Transcribe the data exactly.

## Supplied material
/---

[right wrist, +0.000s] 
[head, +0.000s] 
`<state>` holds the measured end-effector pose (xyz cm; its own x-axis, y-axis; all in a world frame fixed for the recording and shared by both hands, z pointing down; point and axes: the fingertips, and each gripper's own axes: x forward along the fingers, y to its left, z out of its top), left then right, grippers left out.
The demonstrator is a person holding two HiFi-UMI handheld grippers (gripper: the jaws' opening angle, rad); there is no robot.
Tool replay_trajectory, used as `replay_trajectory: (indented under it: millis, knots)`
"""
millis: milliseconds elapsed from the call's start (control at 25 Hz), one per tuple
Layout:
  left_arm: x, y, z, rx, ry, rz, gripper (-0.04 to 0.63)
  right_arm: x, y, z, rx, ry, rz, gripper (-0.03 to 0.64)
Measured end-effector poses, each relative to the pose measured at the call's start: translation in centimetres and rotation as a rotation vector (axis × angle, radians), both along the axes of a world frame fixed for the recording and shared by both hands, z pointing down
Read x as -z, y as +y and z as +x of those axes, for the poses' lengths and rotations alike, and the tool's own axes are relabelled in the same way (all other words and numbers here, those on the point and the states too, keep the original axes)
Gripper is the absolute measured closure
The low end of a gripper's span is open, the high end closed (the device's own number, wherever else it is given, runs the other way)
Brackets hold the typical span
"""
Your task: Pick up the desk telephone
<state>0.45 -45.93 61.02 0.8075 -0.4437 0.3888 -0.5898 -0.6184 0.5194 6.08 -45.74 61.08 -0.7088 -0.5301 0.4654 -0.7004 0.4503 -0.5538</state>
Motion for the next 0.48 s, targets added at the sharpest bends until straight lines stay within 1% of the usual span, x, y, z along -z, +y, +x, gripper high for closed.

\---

## Solved problem
[right wrist, +0.000s] 
[head, +0.000s] 
`<state>` holds the measured end-effector pose (xyz cm; its own x-axis, y-axis; all in a world frame fixed for the recording and shared by both hands, z pointing down; point and axes: the fingertips, and each gripper's own axes: x forward along the fingers, y to its left, z out of its top), left then right, grippers left out.
The demonstrator is a person holding two HiFi-UMI handheld grippers (gripper: the jaws' opening angle, rad); there is no robot.
Tool replay_trajectory, used as `replay_trajectory: (indented under it: millis, knots)`
"""
millis: milliseconds elapsed from the call's start (control at 25 Hz), one per tuple
Layout:
  left_arm: x, y, z, rx, ry, rz, gripper (-0.04 to 0.63)
  right_arm: x, y, z, rx, ry, rz, gripper (-0.03 to 0.64)
Measured end-effector poses, each relative to the pose measured at the call's start: translation in centimetres and rotation as a rotation vector (axis × angle, radians), both along the axes of a world frame fixed for the recording and shared by both hands, z pointing down
Read x as -z, y as +y and z as +x of those axes, for the poses' lengths and rotations alike, and the tool's own axes are relabelled in the same way (all other words and numbers here, those on the point and the states too, keep the original axes)
Gripper is the absolute measured closure
The low end of a gripper's span is open, the high end closed (the device's own number, wherever else it is given, runs the other way)
Brackets hold the typical span
"""
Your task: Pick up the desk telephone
<state>0.45 -45.93 61.02 0.8075 -0.4437 0.3888 -0.5898 -0.6184 0.5194 6.08 -45.74 61.08 -0.7088 -0.5301 0.4654 -0.7004 0.4503 -0.5538</state>
Motion for the next 0.48 s, targets added at the sharpest bends until straight lines stay within 1% of the usual span, x, y, z along -z, +y, +x, gripper high for closed.

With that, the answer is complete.